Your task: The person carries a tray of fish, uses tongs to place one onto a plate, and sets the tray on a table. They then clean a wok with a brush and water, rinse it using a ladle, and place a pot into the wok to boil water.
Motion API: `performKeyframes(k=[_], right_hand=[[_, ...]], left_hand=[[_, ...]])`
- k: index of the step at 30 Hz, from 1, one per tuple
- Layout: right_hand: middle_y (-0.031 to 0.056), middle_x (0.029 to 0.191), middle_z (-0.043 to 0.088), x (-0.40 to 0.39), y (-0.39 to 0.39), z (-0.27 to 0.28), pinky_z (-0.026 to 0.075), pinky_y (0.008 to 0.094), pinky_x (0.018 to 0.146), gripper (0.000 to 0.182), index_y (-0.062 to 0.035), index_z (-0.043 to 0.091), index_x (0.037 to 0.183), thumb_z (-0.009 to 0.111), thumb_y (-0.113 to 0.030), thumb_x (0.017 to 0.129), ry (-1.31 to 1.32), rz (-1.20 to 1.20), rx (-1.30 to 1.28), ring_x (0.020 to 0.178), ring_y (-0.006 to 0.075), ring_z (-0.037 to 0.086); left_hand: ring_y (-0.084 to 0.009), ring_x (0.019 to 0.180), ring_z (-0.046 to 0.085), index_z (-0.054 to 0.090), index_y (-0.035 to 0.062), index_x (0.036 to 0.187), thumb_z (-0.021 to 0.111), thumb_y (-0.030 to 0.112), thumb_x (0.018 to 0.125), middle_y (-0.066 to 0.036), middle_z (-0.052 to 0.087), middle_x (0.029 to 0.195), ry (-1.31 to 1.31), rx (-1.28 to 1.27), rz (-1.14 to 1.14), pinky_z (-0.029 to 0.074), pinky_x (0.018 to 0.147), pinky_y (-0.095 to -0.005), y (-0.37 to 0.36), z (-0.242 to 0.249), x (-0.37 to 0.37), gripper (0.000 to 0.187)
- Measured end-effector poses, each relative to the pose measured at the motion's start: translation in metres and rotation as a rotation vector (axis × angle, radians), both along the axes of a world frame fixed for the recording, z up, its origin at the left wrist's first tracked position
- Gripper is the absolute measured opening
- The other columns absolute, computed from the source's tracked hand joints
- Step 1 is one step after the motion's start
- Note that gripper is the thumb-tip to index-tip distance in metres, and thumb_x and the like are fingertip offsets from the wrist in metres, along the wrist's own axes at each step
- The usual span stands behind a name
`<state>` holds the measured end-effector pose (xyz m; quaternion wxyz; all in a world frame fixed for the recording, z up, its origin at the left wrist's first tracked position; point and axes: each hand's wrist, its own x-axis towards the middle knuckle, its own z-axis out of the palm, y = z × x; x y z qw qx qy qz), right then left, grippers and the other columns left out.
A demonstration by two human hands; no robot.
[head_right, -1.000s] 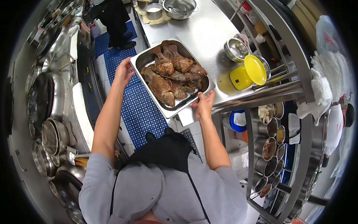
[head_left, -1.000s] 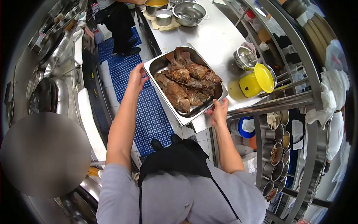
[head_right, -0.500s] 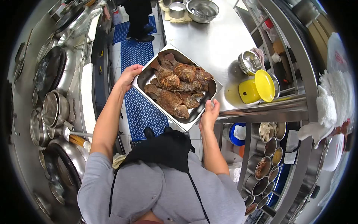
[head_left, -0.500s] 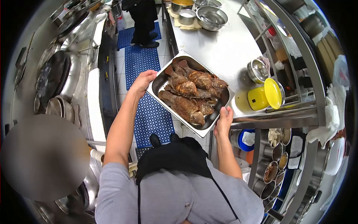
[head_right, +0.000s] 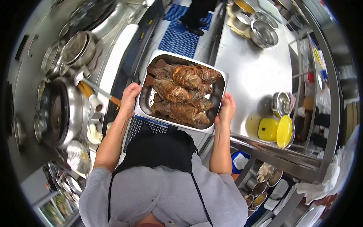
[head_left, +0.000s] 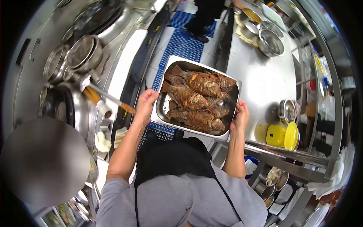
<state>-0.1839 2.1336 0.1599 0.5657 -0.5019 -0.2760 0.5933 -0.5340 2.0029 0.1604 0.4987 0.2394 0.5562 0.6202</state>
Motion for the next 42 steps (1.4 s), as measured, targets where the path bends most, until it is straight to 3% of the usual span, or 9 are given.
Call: performKeyframes(k=[9, 11, 16, 21, 25, 31, 33, 36, 42], right_hand=[[0.0083, 0.097, 0.067, -0.123, 0.013, 0.003, 0.051, 0.0275, 0.082, 0.031, 0.0040, 0.060, 0.106, 0.046, 0.005, 0.078, 0.057, 0.446, 0.010, 0.085, 0.0151, 0.063], [0.0112, 0.097, 0.068, -0.155, -0.011, 0.034, 0.053, 0.0304, 0.083, 0.031, 0.0066, 0.060, 0.105, 0.044, 0.004, 0.078, 0.054, 0.556, -0.022, 0.085, 0.0182, 0.065], [0.0133, 0.100, 0.069, -0.208, -0.053, 0.026, 0.054, 0.0318, 0.084, 0.036, 0.0070, 0.059, 0.111, 0.041, 0.002, 0.080, 0.073, 0.729, 0.002, 0.087, 0.0204, 0.067], [0.0131, 0.099, 0.069, -0.228, -0.119, 0.044, 0.054, 0.0335, 0.084, 0.035, 0.0057, 0.059, 0.112, 0.042, -0.007, 0.084, 0.051, 0.827, -0.111, 0.085, 0.0214, 0.066], [0.0116, 0.095, 0.068, -0.210, -0.139, 0.043, 0.054, 0.0344, 0.082, 0.034, 0.0049, 0.058, 0.112, 0.045, -0.012, 0.085, 0.042, 0.740, -0.128, 0.084, 0.0210, 0.065], [0.0085, 0.090, 0.067, -0.148, -0.125, 0.061, 0.053, 0.0319, 0.078, 0.034, 0.0034, 0.060, 0.111, 0.047, -0.017, 0.087, 0.028, 0.626, -0.082, 0.080, 0.0186, 0.063], [0.0073, 0.088, 0.067, -0.134, -0.120, 0.077, 0.053, 0.0308, 0.076, 0.034, 0.0031, 0.061, 0.110, 0.047, -0.019, 0.088, 0.004, 0.557, -0.058, 0.079, 0.0178, 0.063], [0.0040, 0.085, 0.066, -0.078, -0.066, 0.046, 0.050, 0.0263, 0.071, 0.033, 0.0027, 0.062, 0.109, 0.049, -0.021, 0.090, -0.013, 0.337, -0.022, 0.074, 0.0137, 0.060], [0.0039, 0.081, 0.066, -0.010, -0.010, 0.012, 0.050, 0.0261, 0.067, 0.029, 0.0014, 0.064, 0.105, 0.049, -0.019, 0.091, 0.034, 0.067, -0.016, 0.069, 0.0136, 0.060]], left_hand=[[-0.0030, 0.073, 0.049, 0.058, 0.0067, 0.082, 0.061, 0.008, 0.092, 0.005, 0.057, 0.078, -0.009, 0.102, 0.477, 0.041, 0.068, -0.0209, -0.123, 0.062, -0.027, 0.011], [-0.0032, 0.073, 0.051, 0.057, 0.0069, 0.084, 0.060, 0.007, 0.093, 0.004, 0.059, 0.079, -0.070, 0.125, 0.540, 0.042, 0.068, -0.0211, -0.160, 0.078, -0.027, 0.009], [-0.0028, 0.071, 0.050, 0.057, 0.0067, 0.085, 0.060, 0.007, 0.094, 0.005, 0.058, 0.078, 0.026, 0.079, 0.747, 0.041, 0.066, -0.0206, -0.246, 0.074, -0.026, 0.009], [-0.0026, 0.068, 0.049, 0.057, 0.0065, 0.084, 0.059, 0.007, 0.094, 0.005, 0.057, 0.076, -0.072, 0.098, 0.826, 0.041, 0.064, -0.0200, -0.317, 0.083, -0.018, 0.010], [-0.0015, 0.065, 0.046, 0.056, 0.0078, 0.082, 0.057, 0.009, 0.094, 0.006, 0.055, 0.074, -0.130, 0.099, 0.779, 0.037, 0.059, -0.0189, -0.333, 0.090, -0.016, 0.012], [-0.0013, 0.062, 0.042, 0.055, 0.0090, 0.083, 0.055, 0.014, 0.095, 0.007, 0.053, 0.072, -0.234, 0.133, 0.563, 0.032, 0.054, -0.0201, -0.287, 0.080, -0.020, 0.013], [-0.0024, 0.063, 0.046, 0.057, 0.0083, 0.087, 0.055, 0.016, 0.096, 0.005, 0.055, 0.074, -0.273, 0.115, 0.496, 0.036, 0.056, -0.0200, -0.260, 0.076, -0.022, 0.012], [-0.0049, 0.067, 0.054, 0.061, 0.0061, 0.093, 0.055, 0.017, 0.097, 0.002, 0.059, 0.078, -0.286, 0.107, 0.315, 0.044, 0.062, -0.0208, -0.180, 0.069, -0.019, 0.013], [-0.0075, 0.077, 0.057, 0.063, -0.0007, 0.106, 0.053, 0.017, 0.098, 0.000, 0.062, 0.086, -0.224, 0.086, 0.094, 0.047, 0.073, -0.0226, -0.044, 0.052, -0.008, 0.022]])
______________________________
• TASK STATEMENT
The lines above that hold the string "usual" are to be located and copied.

• EXPECTED ANSWER
- The usual span stands behind a name
Motion for the next 42 steps (1.4 s), as measured, targets where the path bends most, until it is straight to 3% of the usual span, or 9 are given.

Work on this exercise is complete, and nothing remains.